The Nucleocapsid: Genome Plus Capsid as One Unit
Virologists often refer to the genome-plus-capsid package as the nucleocapsid. This term highlights the fact that these two components function as a single integrated unit. The nucleocapsid protein associates with both itself and with the genome, forming a closed cavity that stores and protects the genetic material. In coronaviruses, for instance, the nucleocapsid protein oligomerizes (links together in multiple copies) to create a sealed shell around the RNA, providing the genome’s first line of defense against the host environment.
For the simplest viruses, the nucleocapsid is the entire virion. Nothing else is needed. These “naked” viruses tend to be tougher in the outside environment because their protein shell is exposed and relatively resistant to drying, detergents, and temperature changes.
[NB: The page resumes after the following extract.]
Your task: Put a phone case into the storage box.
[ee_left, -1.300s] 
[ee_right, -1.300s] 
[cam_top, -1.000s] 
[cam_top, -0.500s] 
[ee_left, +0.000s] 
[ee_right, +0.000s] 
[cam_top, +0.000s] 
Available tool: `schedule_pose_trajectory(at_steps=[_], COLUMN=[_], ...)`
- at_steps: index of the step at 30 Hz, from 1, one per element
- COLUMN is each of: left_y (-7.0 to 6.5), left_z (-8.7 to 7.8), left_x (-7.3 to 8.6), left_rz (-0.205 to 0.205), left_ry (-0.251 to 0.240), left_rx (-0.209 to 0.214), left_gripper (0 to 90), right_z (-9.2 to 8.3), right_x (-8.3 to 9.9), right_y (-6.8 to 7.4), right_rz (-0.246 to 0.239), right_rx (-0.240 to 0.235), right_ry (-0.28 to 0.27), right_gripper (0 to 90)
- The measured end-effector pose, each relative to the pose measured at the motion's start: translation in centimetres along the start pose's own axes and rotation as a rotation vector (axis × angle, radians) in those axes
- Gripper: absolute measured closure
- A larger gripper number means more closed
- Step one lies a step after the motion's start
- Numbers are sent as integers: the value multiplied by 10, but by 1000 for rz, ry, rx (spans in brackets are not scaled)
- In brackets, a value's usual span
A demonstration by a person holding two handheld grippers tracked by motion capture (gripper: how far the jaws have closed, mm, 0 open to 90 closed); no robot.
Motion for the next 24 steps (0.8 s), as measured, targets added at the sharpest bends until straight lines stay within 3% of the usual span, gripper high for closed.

What Some Virions Have That Others Don’t
Beyond the two universal components, many virions carry additional structures. The most notable is the viral envelope, a lipid membrane stolen from the host cell during the virus’s exit. Envelopes are common among animal viruses (influenza, HIV, Ebola, SARS-CoV-2 all have them) but are not universal. Many viruses, including norovirus and adenovirus, lack an envelope entirely.
Embedded in the envelope are glycoproteins, spikes that protrude from the surface and handle the job of recognizing and fusing with host cells. In enveloped viruses, these glycoproteins take over the cell-attachment role that the capsid performs in naked viruses. Some enveloped viruses also contain a layer called the tegument, a protein-filled zone between the capsid and the envelope. Herpes simplex virus is a well-known example: its tegument carries proteins that immediately go to work inside the host cell upon infection, before the viral genome is even unpacked.
Certain viruses also package enzymes inside the virion. Retroviruses carry reverse transcriptase, the enzyme that converts their RNA genome into DNA. Negative-sense RNA viruses carry their own RNA-dependent RNA polymerase because the host cell has no machinery to read negative-sense RNA on its own. These enzymes are essential for those particular virus families, but they are not universal to all virions.
Why Only Two Components Are Truly Universal
The reason the genome and capsid are the only features shared by every virion comes down to what a virus fundamentally is: a set of genetic instructions wrapped in a protective delivery package. Envelopes, teguments, and packaged enzymes are evolutionary extras that certain lineages have acquired to suit their specific infection strategies. A virus that infects a plant cell by being injected through an insect’s mouthparts faces different challenges than one that fuses with a human lung cell, and their structures reflect that.
But no matter how a virus infects, replicates, or spreads, it always needs genetic material to encode its proteins and a capsid to protect and deliver that material. Strip away every optional feature, and what remains is the nucleocapsid: the irreducible core of every virion in existence.